2013年1月4日金曜日

太りすぎは麻酔によくない

 今日は、仕事始め。
 麻酔科管理の予定手術はなく、麻酔科勉強会を午後から行いました。
去年度の麻酔科専門医試験問題


 去年使っていた、『麻酔科問題集』は、ほぼめぼしい章を解き尽くしたので、今年からは、麻酔科専門医認定試験問題を使っての勉強会を始めることになりました。
 新年の第一弾は、2012年度の『第51回麻酔科専門医認定筆記試験問題』を用いることになりました。さすがに難しい問題が多くて、議論しながら進めるとなかなか前に進めません。

 試験問題(A)の第1問は、肥満患者に関する問題でした。肥満患者では、胃液の pHは低く(つまりより酸性に傾いていて)、機能的残気量は減少し、動脈血酸素分圧は低下している、というのが答えでした。しかし、麻酔以前に問題となるのは、実体重そのものなのです。






積載許容体重200kgのドイツ製ベッド
かつて、京都市立病院の手術室にあった日本製の手術用ベッドは、患者の体重許容量が150kg程度までのものしかありませんでした。
 ところが、あるとき、体重が161kgの患者さんの手術をしなければならないことになりました。幸い、急ぎの手術ではなかったので、これを機会に積載許容量のより大きなドイツ製ベッドを購入することになりました。これだと仰臥位で200kgまでの体重を支えることができます。

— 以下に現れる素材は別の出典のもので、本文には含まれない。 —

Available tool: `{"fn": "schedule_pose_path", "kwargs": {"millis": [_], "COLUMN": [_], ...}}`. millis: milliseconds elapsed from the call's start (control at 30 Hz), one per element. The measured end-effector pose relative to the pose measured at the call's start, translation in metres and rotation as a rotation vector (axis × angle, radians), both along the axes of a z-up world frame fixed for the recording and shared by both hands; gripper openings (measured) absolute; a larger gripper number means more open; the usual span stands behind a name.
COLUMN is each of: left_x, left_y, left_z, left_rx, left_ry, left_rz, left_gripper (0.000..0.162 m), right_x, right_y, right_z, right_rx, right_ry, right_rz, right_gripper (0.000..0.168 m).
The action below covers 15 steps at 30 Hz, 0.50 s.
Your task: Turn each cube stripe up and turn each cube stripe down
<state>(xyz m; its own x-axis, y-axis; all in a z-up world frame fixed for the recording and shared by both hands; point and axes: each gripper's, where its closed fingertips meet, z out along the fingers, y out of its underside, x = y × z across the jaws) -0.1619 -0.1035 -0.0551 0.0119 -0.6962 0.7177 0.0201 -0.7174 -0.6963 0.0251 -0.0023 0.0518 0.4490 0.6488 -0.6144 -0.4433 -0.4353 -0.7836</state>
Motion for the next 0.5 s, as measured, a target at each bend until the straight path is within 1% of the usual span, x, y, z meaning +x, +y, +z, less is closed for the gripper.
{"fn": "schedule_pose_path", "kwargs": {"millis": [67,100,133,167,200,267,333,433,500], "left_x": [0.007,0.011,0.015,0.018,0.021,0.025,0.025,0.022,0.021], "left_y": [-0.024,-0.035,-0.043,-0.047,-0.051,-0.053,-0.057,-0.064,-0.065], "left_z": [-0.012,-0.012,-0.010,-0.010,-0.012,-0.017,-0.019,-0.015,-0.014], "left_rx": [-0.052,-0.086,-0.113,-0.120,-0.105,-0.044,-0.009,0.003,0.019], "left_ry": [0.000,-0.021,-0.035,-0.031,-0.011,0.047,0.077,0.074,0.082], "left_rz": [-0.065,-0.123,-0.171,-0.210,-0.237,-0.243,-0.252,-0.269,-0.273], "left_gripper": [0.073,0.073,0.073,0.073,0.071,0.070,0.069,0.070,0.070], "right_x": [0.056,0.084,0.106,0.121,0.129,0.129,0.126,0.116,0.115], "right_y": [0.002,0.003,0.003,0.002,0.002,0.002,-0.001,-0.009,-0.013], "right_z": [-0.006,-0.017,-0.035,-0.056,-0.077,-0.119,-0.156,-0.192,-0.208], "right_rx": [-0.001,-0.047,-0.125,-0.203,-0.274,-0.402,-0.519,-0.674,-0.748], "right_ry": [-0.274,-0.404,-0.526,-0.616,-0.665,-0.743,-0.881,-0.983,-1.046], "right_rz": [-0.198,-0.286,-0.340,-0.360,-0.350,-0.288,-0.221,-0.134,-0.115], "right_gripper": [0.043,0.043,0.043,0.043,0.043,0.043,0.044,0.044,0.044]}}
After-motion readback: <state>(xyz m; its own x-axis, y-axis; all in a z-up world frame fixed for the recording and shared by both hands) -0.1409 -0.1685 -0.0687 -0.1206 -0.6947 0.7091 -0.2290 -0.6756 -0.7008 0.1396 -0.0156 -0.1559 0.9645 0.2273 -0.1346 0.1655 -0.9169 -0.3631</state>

 ところが、それから何年か後に、168 cm / 184 kg (BMI=65.2 kg・cm﹣²)という体型の患者さんの手術を受けることになりました。体重だけならひとつのベッドで何とか耐えられるのですが、普通のベッドだと横幅が足りず、患者さんの体がはみだしてしまいます。
 そこで、工夫したのが、同型のベッドを二つ併列させて一つのベッドとして使用する方法でした。念のため、合計体重が184kg近くなるようにナースのボランティアの協力を得て、安全確認も行い、手術は無事に終えることができました。


推定合計体重184kgで安全を確認


標準体重100kg超えの肥満患者の麻酔風景
『ユーモア麻酔学』より
肥満先進国のアメリカでは、こうした病的肥満の割合が多いようです。
 『ユーモア麻酔学』絶版(総合医学社)という本には、「極端な肥満(理想体重を50kg以上もこえるもの)は、医師やナースにとっても大問題である。100kgを大きくこえるような患者は、麻酔するだけでも大変である。呼吸系や循環系の負担が大きいからである」という記述とともに、右の写真が載っていました。